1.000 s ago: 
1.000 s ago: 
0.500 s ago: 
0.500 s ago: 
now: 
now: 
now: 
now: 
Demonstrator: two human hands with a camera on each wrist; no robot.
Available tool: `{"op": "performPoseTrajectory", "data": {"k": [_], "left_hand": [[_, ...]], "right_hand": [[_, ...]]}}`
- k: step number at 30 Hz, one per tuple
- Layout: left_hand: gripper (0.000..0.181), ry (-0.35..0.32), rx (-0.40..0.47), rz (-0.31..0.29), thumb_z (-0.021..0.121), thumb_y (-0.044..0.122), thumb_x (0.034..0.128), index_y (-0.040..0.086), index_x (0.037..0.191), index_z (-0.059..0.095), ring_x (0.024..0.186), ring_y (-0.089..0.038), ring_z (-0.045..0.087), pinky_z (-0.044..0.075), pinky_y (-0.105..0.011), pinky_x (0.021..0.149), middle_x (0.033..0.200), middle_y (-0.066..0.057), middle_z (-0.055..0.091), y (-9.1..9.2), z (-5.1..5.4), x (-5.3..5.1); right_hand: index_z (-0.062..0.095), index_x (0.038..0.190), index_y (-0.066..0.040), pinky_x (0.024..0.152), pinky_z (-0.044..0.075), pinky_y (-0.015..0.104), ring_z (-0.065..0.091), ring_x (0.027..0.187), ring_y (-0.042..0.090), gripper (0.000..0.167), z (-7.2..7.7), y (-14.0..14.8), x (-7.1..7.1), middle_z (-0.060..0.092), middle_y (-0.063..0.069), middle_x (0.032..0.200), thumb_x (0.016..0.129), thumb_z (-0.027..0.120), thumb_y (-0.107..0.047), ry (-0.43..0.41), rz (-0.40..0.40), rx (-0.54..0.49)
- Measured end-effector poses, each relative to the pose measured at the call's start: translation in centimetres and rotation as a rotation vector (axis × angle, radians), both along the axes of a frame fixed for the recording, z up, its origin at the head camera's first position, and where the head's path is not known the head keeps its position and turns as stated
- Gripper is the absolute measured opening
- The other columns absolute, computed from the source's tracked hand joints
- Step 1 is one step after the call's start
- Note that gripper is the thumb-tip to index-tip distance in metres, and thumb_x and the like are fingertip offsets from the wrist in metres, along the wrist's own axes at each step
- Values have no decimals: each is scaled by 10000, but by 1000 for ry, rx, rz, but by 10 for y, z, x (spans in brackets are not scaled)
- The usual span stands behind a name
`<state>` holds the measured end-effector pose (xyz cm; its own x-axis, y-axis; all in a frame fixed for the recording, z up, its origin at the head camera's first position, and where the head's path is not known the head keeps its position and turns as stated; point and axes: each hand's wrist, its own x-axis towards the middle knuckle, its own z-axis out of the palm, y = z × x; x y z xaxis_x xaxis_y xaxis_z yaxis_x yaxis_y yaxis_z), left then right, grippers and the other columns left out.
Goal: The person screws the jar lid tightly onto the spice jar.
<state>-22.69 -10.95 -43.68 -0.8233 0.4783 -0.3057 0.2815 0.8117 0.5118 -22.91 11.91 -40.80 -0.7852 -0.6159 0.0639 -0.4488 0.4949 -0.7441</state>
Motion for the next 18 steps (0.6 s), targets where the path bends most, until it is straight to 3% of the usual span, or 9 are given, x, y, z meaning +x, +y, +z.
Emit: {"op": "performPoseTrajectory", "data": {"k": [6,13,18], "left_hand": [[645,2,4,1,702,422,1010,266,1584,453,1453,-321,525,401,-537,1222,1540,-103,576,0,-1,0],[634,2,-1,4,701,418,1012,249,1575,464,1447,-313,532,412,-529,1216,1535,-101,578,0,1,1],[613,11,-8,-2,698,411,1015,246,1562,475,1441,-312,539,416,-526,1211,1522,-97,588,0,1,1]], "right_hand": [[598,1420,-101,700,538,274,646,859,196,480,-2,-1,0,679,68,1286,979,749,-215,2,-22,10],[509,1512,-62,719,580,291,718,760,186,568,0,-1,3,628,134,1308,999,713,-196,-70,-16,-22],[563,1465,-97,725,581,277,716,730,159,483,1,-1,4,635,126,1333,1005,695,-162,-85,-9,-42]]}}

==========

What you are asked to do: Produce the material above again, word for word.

Reply to the task:
1.000 s ago: 
1.000 s ago: 
0.500 s ago: 
0.500 s ago: 
now: 
now: 
now: 
now: 
Demonstrator: two human hands with a camera on each wrist; no robot.
Available tool: `{"op": "performPoseTrajectory", "data": {"k": [_], "left_hand": [[_, ...]], "right_hand": [[_, ...]]}}`
- k: step number at 30 Hz, one per tuple
- Layout: left_hand: gripper (0.000..0.181), ry (-0.35..0.32), rx (-0.40..0.47), rz (-0.31..0.29), thumb_z (-0.021..0.121), thumb_y (-0.044..0.122), thumb_x (0.034..0.128), index_y (-0.040..0.086), index_x (0.037..0.191), index_z (-0.059..0.095), ring_x (0.024..0.186), ring_y (-0.089..0.038), ring_z (-0.045..0.087), pinky_z (-0.044..0.075), pinky_y (-0.105..0.011), pinky_x (0.021..0.149), middle_x (0.033..0.200), middle_y (-0.066..0.057), middle_z (-0.055..0.091), y (-9.1..9.2), z (-5.1..5.4), x (-5.3..5.1); right_hand: index_z (-0.062..0.095), index_x (0.038..0.190), index_y (-0.066..0.040), pinky_x (0.024..0.152), pinky_z (-0.044..0.075), pinky_y (-0.015..0.104), ring_z (-0.065..0.091), ring_x (0.027..0.187), ring_y (-0.042..0.090), gripper (0.000..0.167), z (-7.2..7.7), y (-14.0..14.8), x (-7.1..7.1), middle_z (-0.060..0.092), middle_y (-0.063..0.069), middle_x (0.032..0.200), thumb_x (0.016..0.129), thumb_z (-0.027..0.120), thumb_y (-0.107..0.047), ry (-0.43..0.41), rz (-0.40..0.40), rx (-0.54..0.49)
- Measured end-effector poses, each relative to the pose measured at the call's start: translation in centimetres and rotation as a rotation vector (axis × angle, radians), both along the axes of a frame fixed for the recording, z up, its origin at the head camera's first position, and where the head's path is not known the head keeps its position and turns as stated
- Gripper is the absolute measured opening
- The other columns absolute, computed from the source's tracked hand joints
- Step 1 is one step after the call's start
- Note that gripper is the thumb-tip to index-tip distance in metres, and thumb_x and the like are fingertip offsets from the wrist in metres, along the wrist's own axes at each step
- Values have no decimals: each is scaled by 10000, but by 1000 for ry, rx, rz, but by 10 for y, z, x (spans in brackets are not scaled)
- The usual span stands behind a name
`<state>` holds the measured end-effector pose (xyz cm; its own x-axis, y-axis; all in a frame fixed for the recording, z up, its origin at the head camera's first position, and where the head's path is not known the head keeps its position and turns as stated; point and axes: each hand's wrist, its own x-axis towards the middle knuckle, its own z-axis out of the palm, y = z × x; x y z xaxis_x xaxis_y xaxis_z yaxis_x yaxis_y yaxis_z), left then right, grippers and the other columns left out.
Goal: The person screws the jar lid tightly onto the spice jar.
<state>-22.69 -10.95 -43.68 -0.8233 0.4783 -0.3057 0.2815 0.8117 0.5118 -22.91 11.91 -40.80 -0.7852 -0.6159 0.0639 -0.4488 0.4949 -0.7441</state>
Motion for the next 18 steps (0.6 s), targets where the path bends most, until it is straight to 3% of the usual span, or 9 are given, x, y, z meaning +x, +y, +z.
Emit: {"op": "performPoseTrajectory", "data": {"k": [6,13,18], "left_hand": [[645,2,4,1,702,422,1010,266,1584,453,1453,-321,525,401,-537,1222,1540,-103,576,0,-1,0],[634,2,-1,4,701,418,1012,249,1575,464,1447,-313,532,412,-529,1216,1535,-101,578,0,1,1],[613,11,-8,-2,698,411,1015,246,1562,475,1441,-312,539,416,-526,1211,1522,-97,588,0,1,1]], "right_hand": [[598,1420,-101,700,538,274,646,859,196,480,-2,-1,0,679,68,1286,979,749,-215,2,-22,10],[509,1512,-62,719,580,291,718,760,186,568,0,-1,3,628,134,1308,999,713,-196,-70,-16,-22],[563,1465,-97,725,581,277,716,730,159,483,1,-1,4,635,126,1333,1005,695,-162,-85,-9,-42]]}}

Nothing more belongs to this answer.